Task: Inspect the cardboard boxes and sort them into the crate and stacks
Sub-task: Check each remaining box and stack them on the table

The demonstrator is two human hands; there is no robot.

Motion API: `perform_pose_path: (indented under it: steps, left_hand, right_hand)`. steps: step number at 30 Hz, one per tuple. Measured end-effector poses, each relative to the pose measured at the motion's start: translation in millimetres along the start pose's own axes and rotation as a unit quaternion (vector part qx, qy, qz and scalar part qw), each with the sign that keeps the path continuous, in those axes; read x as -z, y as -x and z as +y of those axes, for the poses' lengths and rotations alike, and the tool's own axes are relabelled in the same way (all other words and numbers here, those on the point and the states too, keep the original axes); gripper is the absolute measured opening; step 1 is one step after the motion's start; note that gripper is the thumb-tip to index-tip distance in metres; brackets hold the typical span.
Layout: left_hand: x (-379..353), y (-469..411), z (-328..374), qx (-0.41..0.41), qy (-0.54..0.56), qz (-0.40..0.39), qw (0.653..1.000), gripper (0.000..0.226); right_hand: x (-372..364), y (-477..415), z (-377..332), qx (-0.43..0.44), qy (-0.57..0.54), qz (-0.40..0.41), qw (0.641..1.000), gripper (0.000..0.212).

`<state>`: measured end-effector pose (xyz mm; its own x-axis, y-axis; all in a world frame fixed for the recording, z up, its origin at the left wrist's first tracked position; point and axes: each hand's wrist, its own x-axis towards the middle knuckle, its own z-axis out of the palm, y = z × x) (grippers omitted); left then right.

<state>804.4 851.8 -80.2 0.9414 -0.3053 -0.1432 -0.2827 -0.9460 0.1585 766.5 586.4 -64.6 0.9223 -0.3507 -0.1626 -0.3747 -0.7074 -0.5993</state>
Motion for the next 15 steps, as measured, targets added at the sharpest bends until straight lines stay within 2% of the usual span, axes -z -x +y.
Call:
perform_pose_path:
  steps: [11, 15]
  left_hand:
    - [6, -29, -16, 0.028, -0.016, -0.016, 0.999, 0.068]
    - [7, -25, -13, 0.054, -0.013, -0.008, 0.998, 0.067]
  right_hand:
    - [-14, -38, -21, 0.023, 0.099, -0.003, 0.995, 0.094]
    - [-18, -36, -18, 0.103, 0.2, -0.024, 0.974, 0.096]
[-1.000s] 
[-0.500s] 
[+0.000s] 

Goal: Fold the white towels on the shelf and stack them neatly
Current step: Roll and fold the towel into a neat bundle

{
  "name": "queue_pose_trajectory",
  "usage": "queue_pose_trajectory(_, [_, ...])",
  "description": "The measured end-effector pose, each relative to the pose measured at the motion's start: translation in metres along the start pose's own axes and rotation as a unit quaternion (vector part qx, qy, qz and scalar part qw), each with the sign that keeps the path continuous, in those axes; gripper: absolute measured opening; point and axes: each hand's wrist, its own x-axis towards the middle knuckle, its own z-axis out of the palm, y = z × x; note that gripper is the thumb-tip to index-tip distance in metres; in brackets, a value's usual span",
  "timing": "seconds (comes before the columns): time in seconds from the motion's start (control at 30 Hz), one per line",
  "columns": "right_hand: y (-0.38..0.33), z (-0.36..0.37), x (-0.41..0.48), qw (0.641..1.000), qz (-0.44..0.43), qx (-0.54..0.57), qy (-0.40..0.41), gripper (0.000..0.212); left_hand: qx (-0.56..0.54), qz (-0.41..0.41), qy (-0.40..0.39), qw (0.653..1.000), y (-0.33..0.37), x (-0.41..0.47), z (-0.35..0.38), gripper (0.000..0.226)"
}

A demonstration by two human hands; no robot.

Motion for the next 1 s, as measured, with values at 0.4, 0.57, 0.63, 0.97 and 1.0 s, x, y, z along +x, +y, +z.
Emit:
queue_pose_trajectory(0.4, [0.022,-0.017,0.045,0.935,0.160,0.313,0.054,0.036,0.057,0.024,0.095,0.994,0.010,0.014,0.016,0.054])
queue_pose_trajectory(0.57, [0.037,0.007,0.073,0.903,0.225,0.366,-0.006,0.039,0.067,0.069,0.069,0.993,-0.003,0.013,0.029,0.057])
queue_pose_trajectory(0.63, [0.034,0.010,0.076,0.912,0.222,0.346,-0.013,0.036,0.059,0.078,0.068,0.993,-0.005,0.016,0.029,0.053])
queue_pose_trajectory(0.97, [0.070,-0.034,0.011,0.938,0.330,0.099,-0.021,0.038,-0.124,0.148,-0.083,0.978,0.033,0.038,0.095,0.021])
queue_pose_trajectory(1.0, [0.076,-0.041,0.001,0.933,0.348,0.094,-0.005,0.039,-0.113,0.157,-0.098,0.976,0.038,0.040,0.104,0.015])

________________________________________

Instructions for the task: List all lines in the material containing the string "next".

Response below:
Motion for the next 15 steps, as measured, targets added at the sharpest bends until straight lines stay within 2% of the usual span, axes -z -x +y.
Motion for the next 1 s, as measured, with values at 0.4, 0.57, 0.63, 0.97 and 1.0 s, x, y, z along +x, +y, +z.

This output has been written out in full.